## What you should do
All the data must be output exactly as given.
[Start of section]
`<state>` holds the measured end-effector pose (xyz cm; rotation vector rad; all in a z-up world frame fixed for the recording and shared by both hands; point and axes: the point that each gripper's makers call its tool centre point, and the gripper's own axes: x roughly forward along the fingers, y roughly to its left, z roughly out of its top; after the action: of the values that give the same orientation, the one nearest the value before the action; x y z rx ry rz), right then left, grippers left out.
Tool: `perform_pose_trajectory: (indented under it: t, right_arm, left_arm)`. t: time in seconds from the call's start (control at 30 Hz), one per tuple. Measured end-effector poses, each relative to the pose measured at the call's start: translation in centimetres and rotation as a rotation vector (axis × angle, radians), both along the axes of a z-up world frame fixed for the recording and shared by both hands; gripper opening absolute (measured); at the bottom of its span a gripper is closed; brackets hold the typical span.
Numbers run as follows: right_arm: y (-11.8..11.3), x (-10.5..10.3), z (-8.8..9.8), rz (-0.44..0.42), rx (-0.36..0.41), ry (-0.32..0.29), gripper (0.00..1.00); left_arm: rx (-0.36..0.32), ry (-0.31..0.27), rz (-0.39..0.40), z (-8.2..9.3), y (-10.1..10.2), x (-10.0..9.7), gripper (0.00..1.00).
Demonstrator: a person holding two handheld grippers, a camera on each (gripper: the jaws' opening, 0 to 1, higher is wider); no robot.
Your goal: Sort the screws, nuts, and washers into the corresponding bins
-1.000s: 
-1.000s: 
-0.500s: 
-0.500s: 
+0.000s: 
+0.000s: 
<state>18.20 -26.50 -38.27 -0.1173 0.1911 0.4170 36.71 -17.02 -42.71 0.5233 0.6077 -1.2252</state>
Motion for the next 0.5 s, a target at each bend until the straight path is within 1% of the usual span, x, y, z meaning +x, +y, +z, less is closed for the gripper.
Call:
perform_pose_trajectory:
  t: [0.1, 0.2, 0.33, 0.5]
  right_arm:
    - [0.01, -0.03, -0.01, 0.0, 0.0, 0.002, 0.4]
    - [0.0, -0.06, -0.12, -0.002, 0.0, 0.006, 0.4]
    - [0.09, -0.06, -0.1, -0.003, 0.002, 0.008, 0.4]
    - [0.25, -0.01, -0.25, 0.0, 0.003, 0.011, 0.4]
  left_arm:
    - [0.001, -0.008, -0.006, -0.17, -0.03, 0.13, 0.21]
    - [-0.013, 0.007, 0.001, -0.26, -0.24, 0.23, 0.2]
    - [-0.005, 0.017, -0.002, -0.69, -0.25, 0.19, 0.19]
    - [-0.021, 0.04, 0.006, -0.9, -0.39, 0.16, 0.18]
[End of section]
## Reply
`<state>` holds the measured end-effector pose (xyz cm; rotation vector rad; all in a z-up world frame fixed for the recording and shared by both hands; point and axes: the point that each gripper's makers call its tool centre point, and the gripper's own axes: x roughly forward along the fingers, y roughly to its left, z roughly out of its top; after the action: of the values that give the same orientation, the one nearest the value before the action; x y z rx ry rz), right then left, grippers left out.
Tool: `perform_pose_trajectory: (indented under it: t, right_arm, left_arm)`. t: time in seconds from the call's start (control at 30 Hz), one per tuple. Measured end-effector poses, each relative to the pose measured at the call's start: translation in centimetres and rotation as a rotation vector (axis × angle, radians), both along the axes of a z-up world frame fixed for the recording and shared by both hands; gripper opening absolute (measured); at the bottom of its span a gripper is closed; brackets hold the typical span.
Numbers run as follows: right_arm: y (-11.8..11.3), x (-10.5..10.3), z (-8.8..9.8), rz (-0.44..0.42), rx (-0.36..0.41), ry (-0.32..0.29), gripper (0.00..1.00); left_arm: rx (-0.36..0.32), ry (-0.31..0.27), rz (-0.39..0.40), z (-8.2..9.3), y (-10.1..10.2), x (-10.0..9.7), gripper (0.00..1.00).
Demonstrator: a person holding two handheld grippers, a camera on each (gripper: the jaws' opening, 0 to 1, higher is wider); no robot.
Your goal: Sort the screws, nuts, and washers into the corresponding bins
-1.000s: 
-1.000s: 
-0.500s: 
-0.500s: 
+0.000s: 
+0.000s: 
<state>18.20 -26.50 -38.27 -0.1173 0.1911 0.4170 36.71 -17.02 -42.71 0.5233 0.6077 -1.2252</state>
Motion for the next 0.5 s, a target at each bend until the straight path is within 1% of the usual span, x, y, z meaning +x, +y, +z, less is closed for the gripper.
Call:
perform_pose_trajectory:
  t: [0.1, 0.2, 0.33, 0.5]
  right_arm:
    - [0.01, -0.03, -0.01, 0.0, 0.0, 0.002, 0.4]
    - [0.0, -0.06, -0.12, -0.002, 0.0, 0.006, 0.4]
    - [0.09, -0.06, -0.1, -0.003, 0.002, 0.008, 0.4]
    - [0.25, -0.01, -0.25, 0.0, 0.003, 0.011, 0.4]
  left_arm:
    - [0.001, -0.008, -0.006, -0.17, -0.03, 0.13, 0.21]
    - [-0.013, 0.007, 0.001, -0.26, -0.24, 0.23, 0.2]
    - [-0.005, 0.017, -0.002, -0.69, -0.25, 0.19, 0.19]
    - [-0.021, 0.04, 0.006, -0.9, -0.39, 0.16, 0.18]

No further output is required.